== DATASET RECORDS ==
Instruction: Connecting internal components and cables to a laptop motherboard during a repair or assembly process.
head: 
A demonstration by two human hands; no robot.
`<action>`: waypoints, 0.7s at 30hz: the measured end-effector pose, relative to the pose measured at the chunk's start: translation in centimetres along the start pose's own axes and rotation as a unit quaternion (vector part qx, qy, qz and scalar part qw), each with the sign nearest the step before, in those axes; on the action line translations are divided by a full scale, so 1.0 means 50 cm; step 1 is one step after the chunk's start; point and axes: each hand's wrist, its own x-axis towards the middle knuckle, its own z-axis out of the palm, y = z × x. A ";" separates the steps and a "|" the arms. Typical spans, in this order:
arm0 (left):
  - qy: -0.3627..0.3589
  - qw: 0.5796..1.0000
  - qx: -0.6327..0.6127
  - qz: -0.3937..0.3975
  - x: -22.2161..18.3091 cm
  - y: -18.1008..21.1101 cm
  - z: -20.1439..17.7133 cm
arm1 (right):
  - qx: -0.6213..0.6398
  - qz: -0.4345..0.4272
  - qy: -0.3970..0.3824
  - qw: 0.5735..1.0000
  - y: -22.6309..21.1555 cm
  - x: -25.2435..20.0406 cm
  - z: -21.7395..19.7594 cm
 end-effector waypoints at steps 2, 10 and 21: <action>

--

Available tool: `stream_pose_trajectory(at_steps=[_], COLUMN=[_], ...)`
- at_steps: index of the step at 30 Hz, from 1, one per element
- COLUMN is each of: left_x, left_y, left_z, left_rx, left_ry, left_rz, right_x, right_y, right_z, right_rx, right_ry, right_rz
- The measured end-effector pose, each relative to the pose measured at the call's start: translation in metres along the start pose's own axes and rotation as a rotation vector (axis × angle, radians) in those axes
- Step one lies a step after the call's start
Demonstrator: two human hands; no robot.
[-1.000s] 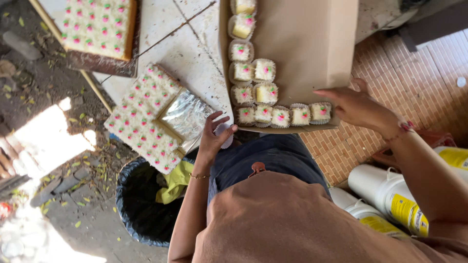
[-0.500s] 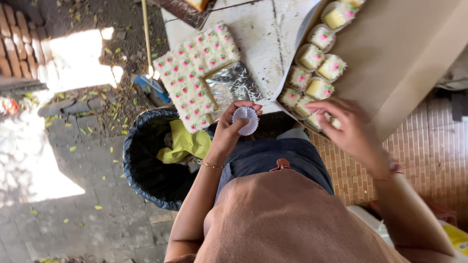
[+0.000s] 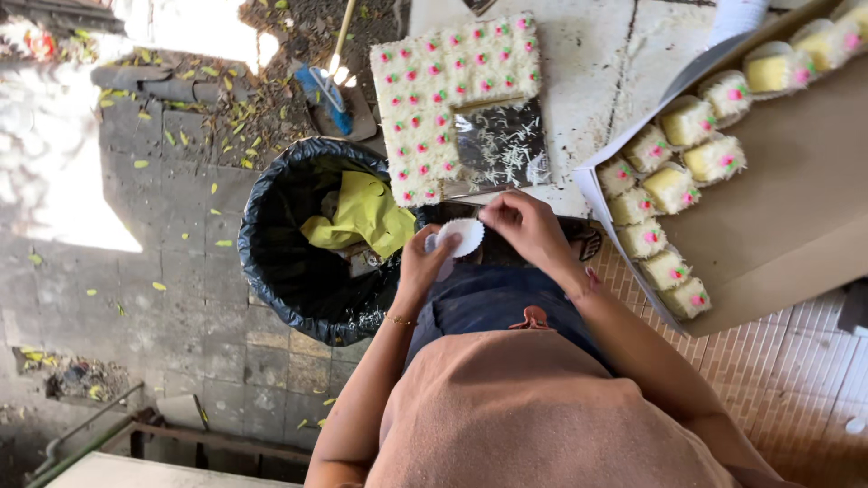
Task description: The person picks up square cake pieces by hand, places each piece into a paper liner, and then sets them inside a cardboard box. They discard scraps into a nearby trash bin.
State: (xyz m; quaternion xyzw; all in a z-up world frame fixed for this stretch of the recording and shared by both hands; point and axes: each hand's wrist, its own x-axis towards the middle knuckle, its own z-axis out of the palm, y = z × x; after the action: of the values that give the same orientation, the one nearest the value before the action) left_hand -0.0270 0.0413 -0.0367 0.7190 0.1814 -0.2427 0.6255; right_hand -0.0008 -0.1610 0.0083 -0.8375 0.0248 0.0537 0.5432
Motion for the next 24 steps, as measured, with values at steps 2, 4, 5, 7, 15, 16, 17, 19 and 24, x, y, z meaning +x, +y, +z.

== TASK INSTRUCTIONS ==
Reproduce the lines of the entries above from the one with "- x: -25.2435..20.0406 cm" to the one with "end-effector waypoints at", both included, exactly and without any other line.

== SOLVED PROBLEM ==
  - x: -25.2435..20.0406 cm
  - z: -21.7395..19.7594 cm
 end-effector waypoints at steps 2, 10 and 21: <action>

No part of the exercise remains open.